# Task goal:
In the records below, find the line containing "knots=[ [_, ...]" and the line containing "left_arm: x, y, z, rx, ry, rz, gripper"; please repeat exactly the lines from one to the other, both included, and nothing more.

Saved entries
┄┄┄┄┄┄┄┄┄┄

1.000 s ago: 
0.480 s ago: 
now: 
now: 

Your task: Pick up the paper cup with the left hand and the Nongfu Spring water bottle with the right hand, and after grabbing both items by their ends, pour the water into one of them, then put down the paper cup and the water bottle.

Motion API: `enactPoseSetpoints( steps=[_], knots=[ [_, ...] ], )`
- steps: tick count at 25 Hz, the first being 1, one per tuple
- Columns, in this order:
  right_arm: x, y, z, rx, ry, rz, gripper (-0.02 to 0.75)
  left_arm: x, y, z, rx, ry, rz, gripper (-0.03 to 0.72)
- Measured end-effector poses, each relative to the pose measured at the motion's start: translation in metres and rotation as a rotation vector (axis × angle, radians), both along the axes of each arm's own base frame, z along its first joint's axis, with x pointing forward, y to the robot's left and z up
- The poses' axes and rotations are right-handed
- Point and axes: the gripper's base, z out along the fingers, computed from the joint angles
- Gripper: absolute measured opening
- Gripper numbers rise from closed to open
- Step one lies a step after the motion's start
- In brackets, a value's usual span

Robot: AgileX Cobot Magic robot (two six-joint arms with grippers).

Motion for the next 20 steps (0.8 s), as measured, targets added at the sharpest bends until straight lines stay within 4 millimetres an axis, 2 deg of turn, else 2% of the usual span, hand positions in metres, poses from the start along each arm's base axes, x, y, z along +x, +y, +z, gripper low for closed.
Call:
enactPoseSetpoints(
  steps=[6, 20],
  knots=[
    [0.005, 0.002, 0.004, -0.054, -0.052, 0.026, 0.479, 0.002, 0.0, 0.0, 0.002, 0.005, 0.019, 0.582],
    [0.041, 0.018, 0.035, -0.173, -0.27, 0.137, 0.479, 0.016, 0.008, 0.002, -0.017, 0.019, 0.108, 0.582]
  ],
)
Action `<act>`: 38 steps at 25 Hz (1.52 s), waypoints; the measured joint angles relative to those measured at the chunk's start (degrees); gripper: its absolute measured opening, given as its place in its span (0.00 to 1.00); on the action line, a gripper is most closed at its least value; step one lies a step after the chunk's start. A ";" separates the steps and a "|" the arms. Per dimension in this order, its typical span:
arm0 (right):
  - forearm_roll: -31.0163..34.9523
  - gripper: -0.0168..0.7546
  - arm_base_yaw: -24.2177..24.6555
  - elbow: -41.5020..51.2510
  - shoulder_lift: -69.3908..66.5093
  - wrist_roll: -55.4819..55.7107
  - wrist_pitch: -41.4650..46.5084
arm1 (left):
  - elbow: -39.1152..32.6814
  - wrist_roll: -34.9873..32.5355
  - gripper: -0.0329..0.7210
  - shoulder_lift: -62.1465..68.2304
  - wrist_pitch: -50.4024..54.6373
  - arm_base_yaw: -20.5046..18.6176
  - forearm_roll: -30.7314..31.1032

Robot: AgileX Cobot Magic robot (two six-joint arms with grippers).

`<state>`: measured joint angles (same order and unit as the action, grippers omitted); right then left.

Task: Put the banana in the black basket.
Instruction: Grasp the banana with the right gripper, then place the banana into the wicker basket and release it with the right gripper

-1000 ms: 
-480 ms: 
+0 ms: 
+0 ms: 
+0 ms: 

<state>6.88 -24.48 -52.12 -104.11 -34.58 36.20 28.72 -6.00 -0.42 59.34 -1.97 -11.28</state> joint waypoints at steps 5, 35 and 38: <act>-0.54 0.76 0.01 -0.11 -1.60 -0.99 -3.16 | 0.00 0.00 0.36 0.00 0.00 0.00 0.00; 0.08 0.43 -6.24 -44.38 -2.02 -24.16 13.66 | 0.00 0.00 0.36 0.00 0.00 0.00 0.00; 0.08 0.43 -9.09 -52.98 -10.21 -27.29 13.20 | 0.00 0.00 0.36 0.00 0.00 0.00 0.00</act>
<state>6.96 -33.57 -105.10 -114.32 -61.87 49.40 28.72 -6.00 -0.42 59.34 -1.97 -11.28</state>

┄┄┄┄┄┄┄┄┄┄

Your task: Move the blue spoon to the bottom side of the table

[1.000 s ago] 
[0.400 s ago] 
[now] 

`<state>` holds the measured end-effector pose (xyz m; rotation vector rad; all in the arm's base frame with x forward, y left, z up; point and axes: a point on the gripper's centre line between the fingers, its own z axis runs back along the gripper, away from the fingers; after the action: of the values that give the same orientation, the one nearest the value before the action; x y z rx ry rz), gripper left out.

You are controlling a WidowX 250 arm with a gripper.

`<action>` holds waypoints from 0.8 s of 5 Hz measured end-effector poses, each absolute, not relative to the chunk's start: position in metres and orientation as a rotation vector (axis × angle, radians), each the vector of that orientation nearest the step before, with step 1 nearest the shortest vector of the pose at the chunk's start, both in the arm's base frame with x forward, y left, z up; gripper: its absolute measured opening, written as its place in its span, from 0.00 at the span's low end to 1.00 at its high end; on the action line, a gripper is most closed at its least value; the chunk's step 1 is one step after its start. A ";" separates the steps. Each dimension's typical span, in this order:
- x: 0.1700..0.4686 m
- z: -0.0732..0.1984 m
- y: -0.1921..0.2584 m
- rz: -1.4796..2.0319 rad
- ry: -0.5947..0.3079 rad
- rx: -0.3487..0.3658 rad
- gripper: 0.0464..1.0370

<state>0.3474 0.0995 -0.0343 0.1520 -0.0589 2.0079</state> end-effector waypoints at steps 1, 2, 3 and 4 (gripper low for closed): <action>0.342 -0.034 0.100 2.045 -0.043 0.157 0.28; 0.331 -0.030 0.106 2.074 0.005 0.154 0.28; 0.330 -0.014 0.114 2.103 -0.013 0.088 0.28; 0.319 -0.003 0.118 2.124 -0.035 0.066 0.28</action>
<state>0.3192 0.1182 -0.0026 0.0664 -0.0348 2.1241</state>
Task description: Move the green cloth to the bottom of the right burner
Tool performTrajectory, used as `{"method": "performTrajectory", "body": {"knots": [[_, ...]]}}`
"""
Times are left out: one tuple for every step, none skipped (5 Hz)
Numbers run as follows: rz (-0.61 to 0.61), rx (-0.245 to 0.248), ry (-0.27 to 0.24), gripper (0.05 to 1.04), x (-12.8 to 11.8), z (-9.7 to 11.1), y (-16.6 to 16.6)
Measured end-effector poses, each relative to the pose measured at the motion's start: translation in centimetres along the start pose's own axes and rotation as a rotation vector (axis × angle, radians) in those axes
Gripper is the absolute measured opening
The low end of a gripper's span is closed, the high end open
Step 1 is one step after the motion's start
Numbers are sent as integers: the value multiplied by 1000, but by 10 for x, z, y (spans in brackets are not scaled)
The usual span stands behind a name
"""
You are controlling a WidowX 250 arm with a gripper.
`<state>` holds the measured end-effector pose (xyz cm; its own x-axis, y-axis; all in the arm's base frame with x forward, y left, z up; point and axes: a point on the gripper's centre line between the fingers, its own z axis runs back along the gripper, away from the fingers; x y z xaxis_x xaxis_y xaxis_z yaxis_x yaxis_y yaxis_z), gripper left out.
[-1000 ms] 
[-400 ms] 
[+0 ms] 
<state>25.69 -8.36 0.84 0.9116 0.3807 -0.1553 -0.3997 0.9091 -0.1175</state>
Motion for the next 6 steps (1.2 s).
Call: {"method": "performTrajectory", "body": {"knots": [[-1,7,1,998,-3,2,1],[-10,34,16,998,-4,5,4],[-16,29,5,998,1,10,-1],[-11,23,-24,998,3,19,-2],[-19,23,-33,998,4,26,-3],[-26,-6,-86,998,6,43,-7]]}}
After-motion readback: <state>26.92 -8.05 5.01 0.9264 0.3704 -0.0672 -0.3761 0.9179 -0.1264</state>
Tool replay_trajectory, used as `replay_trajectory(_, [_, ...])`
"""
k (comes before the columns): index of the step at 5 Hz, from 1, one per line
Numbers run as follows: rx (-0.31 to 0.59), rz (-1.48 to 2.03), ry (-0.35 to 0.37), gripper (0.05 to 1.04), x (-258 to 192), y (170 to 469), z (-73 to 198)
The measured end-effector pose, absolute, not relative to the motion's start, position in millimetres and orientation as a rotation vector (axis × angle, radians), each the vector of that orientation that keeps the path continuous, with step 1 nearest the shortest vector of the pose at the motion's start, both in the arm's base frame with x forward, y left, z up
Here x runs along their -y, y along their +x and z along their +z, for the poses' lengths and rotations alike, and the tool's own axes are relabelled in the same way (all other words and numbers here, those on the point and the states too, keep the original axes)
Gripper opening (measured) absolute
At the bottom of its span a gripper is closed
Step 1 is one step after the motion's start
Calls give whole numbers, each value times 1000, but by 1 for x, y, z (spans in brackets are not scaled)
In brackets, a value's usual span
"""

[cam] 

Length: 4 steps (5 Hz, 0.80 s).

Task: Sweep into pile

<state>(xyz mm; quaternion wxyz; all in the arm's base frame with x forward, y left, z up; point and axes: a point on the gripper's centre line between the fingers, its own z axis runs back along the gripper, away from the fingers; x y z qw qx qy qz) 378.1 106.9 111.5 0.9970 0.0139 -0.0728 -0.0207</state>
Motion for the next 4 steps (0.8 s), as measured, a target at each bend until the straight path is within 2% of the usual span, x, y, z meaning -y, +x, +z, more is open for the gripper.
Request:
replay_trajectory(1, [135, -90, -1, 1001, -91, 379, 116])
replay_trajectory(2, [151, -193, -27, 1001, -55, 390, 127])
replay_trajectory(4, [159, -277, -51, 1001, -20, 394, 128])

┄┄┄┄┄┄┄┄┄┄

# Solution to this exercise:
Motion API: `enactPoseSetpoints( steps=[_], knots=[ [_, ...] ], )`
- steps: tick count at 25 Hz, the first being 1, one per tuple
- Columns, in this order:
  right_arm: x, y, z, rx, ry, rz, gripper (-0.02 to 0.75)
  left_arm: x, y, z, rx, ry, rz, gripper (-0.03 to 0.72)

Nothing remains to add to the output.